■ **TASK PROMPT**: Your answer should be the lines below from the one with "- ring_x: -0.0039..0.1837" to the one with "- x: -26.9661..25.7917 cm", both included, given again exactly and with nothing added.

(Dataset excerpts)
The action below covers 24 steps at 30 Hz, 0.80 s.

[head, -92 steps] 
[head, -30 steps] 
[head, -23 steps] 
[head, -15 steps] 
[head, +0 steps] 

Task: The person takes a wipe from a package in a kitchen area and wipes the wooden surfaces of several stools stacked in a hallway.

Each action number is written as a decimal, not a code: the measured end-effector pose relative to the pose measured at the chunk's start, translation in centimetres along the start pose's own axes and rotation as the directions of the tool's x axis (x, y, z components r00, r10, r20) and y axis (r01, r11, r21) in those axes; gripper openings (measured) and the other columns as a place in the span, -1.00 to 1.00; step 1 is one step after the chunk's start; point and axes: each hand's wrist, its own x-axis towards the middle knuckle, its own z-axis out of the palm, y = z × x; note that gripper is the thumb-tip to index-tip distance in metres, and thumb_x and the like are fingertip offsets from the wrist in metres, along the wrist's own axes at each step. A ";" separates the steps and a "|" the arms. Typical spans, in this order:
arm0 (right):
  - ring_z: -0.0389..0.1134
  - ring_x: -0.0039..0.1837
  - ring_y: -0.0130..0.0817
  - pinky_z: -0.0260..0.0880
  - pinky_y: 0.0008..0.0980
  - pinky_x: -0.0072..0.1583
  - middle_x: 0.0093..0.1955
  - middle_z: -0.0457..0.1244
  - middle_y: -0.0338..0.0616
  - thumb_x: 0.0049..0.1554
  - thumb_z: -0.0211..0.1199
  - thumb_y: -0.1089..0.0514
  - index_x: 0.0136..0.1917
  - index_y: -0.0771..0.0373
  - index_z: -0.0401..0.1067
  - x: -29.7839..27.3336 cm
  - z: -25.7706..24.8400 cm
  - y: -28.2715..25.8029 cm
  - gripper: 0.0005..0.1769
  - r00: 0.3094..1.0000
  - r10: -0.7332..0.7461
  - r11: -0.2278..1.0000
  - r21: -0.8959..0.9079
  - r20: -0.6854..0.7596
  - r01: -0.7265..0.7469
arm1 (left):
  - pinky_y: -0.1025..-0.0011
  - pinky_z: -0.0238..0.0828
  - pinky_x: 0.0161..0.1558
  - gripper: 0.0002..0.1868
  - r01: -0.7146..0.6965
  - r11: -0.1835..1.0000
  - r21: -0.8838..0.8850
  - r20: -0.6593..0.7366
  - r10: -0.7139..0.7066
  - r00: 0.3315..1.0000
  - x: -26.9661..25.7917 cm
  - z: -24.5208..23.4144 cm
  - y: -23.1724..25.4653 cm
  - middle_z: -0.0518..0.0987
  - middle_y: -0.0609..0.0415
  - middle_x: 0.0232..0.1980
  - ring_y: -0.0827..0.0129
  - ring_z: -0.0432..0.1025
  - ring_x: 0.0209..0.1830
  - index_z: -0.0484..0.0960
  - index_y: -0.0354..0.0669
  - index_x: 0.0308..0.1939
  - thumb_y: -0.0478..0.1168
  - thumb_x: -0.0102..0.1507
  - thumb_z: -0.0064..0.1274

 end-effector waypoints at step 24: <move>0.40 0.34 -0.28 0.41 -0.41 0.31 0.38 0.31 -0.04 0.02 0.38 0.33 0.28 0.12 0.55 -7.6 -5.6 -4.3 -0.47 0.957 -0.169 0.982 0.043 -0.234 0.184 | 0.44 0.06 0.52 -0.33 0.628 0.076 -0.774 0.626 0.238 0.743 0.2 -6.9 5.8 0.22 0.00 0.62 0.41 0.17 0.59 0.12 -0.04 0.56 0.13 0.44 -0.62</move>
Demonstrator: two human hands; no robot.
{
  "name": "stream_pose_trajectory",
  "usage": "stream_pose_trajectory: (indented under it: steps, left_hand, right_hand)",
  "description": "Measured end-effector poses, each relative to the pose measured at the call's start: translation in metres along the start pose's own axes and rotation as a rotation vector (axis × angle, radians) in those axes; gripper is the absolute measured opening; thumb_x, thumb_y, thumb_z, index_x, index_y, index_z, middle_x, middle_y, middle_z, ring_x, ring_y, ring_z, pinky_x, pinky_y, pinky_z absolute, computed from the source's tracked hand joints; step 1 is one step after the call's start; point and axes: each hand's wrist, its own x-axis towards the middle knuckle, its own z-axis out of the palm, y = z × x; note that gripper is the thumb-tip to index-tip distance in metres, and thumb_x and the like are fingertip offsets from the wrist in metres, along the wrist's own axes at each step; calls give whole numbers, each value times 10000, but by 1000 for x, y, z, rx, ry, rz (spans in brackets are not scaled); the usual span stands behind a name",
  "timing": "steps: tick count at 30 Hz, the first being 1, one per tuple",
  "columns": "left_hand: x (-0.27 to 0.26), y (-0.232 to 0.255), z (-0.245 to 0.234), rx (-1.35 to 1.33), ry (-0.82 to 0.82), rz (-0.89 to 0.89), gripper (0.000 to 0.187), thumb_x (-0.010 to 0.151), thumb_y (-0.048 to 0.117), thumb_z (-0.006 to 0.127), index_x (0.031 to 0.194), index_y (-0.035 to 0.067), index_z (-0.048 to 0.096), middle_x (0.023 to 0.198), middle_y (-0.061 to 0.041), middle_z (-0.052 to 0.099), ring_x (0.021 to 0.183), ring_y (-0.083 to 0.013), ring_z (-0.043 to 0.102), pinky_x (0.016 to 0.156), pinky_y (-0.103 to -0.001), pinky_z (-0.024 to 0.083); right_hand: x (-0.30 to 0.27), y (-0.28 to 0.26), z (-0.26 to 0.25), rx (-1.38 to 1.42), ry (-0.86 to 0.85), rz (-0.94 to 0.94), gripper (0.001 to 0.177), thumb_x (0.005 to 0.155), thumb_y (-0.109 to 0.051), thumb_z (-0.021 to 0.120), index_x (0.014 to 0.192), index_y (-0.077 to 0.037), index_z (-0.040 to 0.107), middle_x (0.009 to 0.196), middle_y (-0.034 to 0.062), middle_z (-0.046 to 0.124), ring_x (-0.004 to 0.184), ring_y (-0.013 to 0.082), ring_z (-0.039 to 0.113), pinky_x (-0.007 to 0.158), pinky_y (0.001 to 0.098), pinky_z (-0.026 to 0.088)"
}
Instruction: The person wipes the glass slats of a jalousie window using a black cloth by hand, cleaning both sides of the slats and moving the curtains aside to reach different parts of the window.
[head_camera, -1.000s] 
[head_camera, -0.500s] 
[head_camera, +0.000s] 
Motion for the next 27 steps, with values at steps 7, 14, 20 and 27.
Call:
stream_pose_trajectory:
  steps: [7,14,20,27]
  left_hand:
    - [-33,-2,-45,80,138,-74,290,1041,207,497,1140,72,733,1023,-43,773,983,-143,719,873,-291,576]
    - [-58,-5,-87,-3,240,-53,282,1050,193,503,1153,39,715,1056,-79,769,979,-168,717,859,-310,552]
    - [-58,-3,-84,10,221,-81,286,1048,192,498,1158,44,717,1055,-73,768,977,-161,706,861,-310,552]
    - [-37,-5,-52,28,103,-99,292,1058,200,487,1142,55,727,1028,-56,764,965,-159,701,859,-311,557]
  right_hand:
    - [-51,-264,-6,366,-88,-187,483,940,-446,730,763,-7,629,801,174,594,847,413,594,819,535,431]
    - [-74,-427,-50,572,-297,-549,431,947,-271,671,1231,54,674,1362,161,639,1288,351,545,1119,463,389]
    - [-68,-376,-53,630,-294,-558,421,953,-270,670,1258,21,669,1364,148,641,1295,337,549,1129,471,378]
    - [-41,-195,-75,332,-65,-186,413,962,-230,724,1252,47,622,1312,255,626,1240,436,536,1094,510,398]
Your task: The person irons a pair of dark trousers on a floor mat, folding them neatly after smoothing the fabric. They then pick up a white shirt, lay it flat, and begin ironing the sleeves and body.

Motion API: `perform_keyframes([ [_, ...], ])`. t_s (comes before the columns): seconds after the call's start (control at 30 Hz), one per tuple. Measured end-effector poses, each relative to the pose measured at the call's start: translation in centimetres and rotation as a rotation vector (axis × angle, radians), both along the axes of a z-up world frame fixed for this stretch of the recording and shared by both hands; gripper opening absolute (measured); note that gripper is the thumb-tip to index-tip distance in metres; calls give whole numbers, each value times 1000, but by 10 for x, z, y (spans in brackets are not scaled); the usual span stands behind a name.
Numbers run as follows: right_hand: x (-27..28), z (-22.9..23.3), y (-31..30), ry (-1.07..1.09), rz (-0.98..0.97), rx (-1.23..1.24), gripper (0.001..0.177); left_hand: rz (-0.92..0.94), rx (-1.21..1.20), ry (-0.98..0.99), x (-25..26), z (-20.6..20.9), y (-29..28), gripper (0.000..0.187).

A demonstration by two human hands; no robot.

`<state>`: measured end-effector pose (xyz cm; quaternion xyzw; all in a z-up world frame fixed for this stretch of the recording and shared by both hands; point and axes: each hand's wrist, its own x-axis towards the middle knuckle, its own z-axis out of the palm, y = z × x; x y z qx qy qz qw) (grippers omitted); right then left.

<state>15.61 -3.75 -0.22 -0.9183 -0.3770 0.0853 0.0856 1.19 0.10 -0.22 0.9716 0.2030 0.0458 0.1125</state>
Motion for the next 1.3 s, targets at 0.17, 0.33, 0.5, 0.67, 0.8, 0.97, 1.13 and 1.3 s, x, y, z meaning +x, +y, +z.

■ **RESPONSE BELOW**:
  - ring_x: -0.0039..0.1837
  - ring_y: -0.0130..0.0817
  - pinky_z: -0.0260..0.0880
  - pinky_y: 0.0008..0.0980
  - pinky_x: -0.0072..0.1583
  - middle_x: 0.0093..0.1955
  - middle_z: -0.0457..0.1244
  - middle_y: -0.0338..0.0616
  - thumb_x: 0.0049..0.1554
  - thumb_z: -0.0211..0.1199
  - thumb_y: -0.1089..0.0514
  - index_x: 0.0136..0.1917
  - index_y: -0.0771..0.0373
  - index_z: -0.0401..0.1067
  - x: -29.7839..27.3336 cm
  - z: -25.7706..24.8400 cm
  - y: -28.2715..25.8029 cm
  - gripper: 0.0005..0.1769
  - r00: 0.3094..1.0000
  - r10: -0.7332..0.7461
  - r11: -0.2278..1.0000
  - r21: -0.8959..0.9079
  - r20: -0.6854..0.7596
  - r01: -0.7265..0.7469
arm1 (left):
  - pinky_y: -0.1025..-0.0011
  - pinky_z: -0.0238..0.0828
  - pinky_x: 0.0161..0.1558
  - gripper: 0.0002..0.1868
  - r01: -0.7146..0.6965
  - r11: -0.1835..1.0000
  - r21: -0.8838..0.8850
  - r20: -0.6593..0.7366
  - r10: -0.7139..0.7066
  - r00: 0.3315..1.0000
  - x: -26.9661..25.7917 cm

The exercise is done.